**ACTION ITEM:**
Pictures aside, repeat the listing below exactly.
** Opening SOURCE MATERIAL block **
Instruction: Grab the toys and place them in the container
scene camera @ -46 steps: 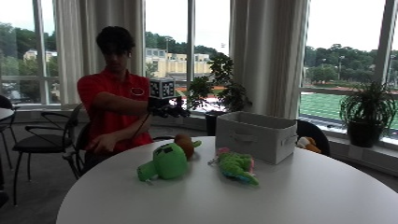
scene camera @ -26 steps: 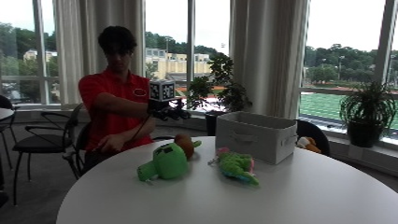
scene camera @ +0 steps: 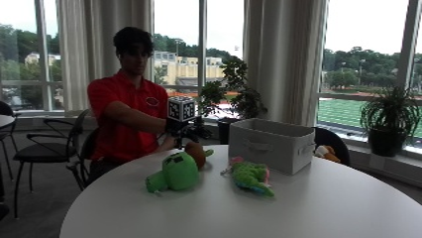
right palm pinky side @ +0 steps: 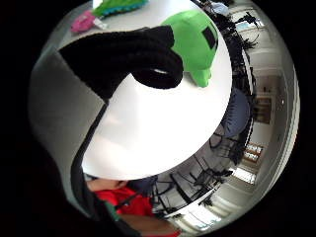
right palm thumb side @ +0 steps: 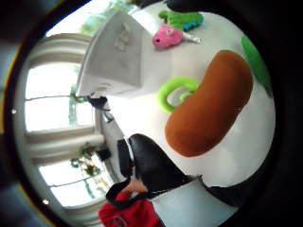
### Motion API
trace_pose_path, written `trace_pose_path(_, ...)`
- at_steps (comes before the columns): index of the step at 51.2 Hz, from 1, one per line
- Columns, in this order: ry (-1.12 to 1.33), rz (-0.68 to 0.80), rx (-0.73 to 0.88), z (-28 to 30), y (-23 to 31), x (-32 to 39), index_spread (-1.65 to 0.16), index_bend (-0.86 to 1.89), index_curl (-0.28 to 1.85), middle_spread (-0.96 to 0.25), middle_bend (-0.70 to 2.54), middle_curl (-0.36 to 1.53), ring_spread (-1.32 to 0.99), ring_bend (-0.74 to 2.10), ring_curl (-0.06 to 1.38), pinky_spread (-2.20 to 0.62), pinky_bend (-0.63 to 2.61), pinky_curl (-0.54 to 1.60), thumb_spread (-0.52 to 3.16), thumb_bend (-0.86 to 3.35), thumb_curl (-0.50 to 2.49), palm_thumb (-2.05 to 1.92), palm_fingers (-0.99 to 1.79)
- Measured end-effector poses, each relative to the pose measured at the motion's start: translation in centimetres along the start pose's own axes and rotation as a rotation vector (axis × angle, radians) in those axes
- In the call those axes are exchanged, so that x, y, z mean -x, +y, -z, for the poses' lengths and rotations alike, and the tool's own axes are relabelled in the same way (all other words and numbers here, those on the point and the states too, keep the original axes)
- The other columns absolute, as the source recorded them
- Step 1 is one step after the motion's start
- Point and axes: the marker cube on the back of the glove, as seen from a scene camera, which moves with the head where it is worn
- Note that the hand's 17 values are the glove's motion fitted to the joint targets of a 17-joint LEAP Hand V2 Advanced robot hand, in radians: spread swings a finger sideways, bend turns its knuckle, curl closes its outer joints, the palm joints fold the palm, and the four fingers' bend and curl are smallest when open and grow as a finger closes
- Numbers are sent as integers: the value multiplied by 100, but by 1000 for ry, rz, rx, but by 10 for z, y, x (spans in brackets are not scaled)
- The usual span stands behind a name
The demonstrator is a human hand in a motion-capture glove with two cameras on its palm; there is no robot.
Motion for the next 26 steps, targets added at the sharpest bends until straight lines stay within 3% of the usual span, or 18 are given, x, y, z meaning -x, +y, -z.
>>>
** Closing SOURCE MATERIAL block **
**YOUR RESPONSE:**
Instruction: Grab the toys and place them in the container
scene camera @ -46 steps: 
scene camera @ -26 steps: 
scene camera @ +0 steps: 
right palm pinky side @ +0 steps: 
right palm thumb side @ +0 steps: 
### Motion API
trace_pose_path, written `trace_pose_path(_, ...)`
- at_steps (comes before the columns): index of the step at 51.2 Hz, from 1, one per line
- Columns, in this order: ry (-1.12 to 1.33), rz (-0.68 to 0.80), rx (-0.73 to 0.88), z (-28 to 30), y (-23 to 31), x (-32 to 39), index_spread (-1.65 to 0.16), index_bend (-0.86 to 1.89), index_curl (-0.28 to 1.85), middle_spread (-0.96 to 0.25), middle_bend (-0.70 to 2.54), middle_curl (-0.36 to 1.53), ring_spread (-1.32 to 0.99), ring_bend (-0.74 to 2.10), ring_curl (-0.06 to 1.38), pinky_spread (-2.20 to 0.62), pinky_bend (-0.63 to 2.61), pinky_curl (-0.54 to 1.60), thumb_spread (-0.52 to 3.16), thumb_bend (-0.86 to 3.35), thumb_curl (-0.50 to 2.49), palm_thumb (-2.05 to 1.92), palm_fingers (-0.99 to 1.79)
- Measured end-effector poses, each relative to the pose measured at the motion's start: translation in centimetres along the start pose's own axes and rotation as a rotation vector (axis × angle, radians) in those axes
- In the call those axes are exchanged, so that x, y, z mean -x, +y, -z, for the poses' lengths and rotations alike, and the tool's own axes are relabelled in the same way (all other words and numbers here, those on the point and the states too, keep the original axes)
- The other columns absolute, as the source recorded them
- Step 1 is one step after the motion's start
- Point and axes: the marker cube on the back of the glove, as seen from a scene camera, which moves with the head where it is worn
- Note that the hand's 17 values are the glove's motion fitted to the joint targets of a 17-joint LEAP Hand V2 Advanced robot hand, in radians: spread swings a finger sideways, bend turns its knuckle, curl closes its outer joints, the palm joints fold the palm, and the four fingers' bend and curl are smallest when open and grow as a finger closes
- Numbers are sent as integers: the value multiplied by 100, but by 1000 for ry, rz, rx, but by 10 for z, y, x (spans in brackets are not scaled)
- The usual span stands behind a name
The demonstrator is a human hand in a motion-capture glove with two cameras on its palm; there is no robot.
Motion for the next 26 steps, targets added at the sharpest bends until straight lines stay within 3% of the usual span, or 18 are given, x, y, z meaning -x, +y, -z.
>>>

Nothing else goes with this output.